Invasive insect pests are a major challenge for agriculture in British Columbia. Insects introduced from other parts of the world can cause major crop yield losses and keeping them at non-damaging levels often requires the application of costly and non-specific chemical pesticides until more sustainable management methods can be developed.
Spotted wing Drosophila (SWD), which arrived in British Columbia in 2009, lays its eggs in small fruits (blueberries, raspberries, blackberries, cherries, strawberries), causing them to rot and become unmarketable. There are currently no effective, specific, and environmentally friendly tools to reliably manage this pest.
Biopesticides (highly specific pesticides formulated from microbes that infect insects) have been successfully used as biological control agents of other pests. However, the development of virus-based biopesticides for use against SWD requires basic knowledge of what viruses infect this pest and whether their microbiome might protect them against virus attack.

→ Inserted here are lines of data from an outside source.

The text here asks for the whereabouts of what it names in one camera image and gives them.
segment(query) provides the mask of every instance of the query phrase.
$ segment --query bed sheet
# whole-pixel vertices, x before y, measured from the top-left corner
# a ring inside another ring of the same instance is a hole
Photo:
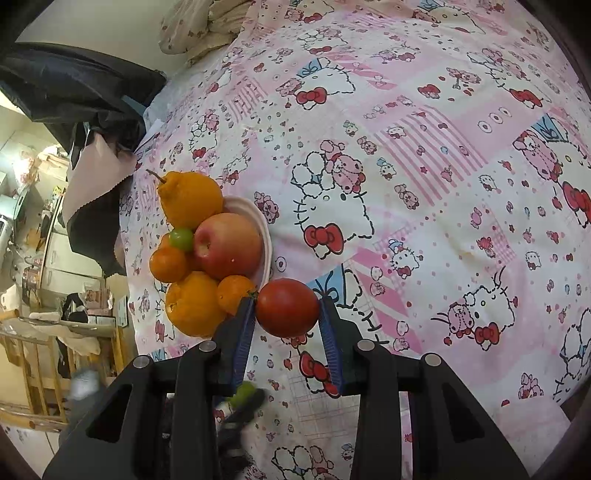
[[[591,104],[546,30],[513,0],[260,0],[201,65],[121,201],[140,353],[200,341],[148,268],[168,226],[146,169],[201,171],[261,209],[275,278],[392,352],[442,355],[535,470],[591,365]],[[245,478],[348,478],[359,399],[330,382],[318,328],[257,327],[246,370],[269,401]]]

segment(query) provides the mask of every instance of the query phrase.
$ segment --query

This project will look to identify what viruses infect SWD (and determine to what degree) in different fruit crops and natural habitats in BC. The presence and activity of Wolbachia, a symbiotic bacterium, which protects SWD against viruses, will also be investigated. As well, the project aims to breed SWD-adapted viruses to improve their effectiveness against SWD, and to determine how viral genomes change in response to this selection and to interactions with protective Wolbachia and vice versa.
The information gathered by this project will help build a foundation for the development of biopesticides to help fruit growers manage SWD.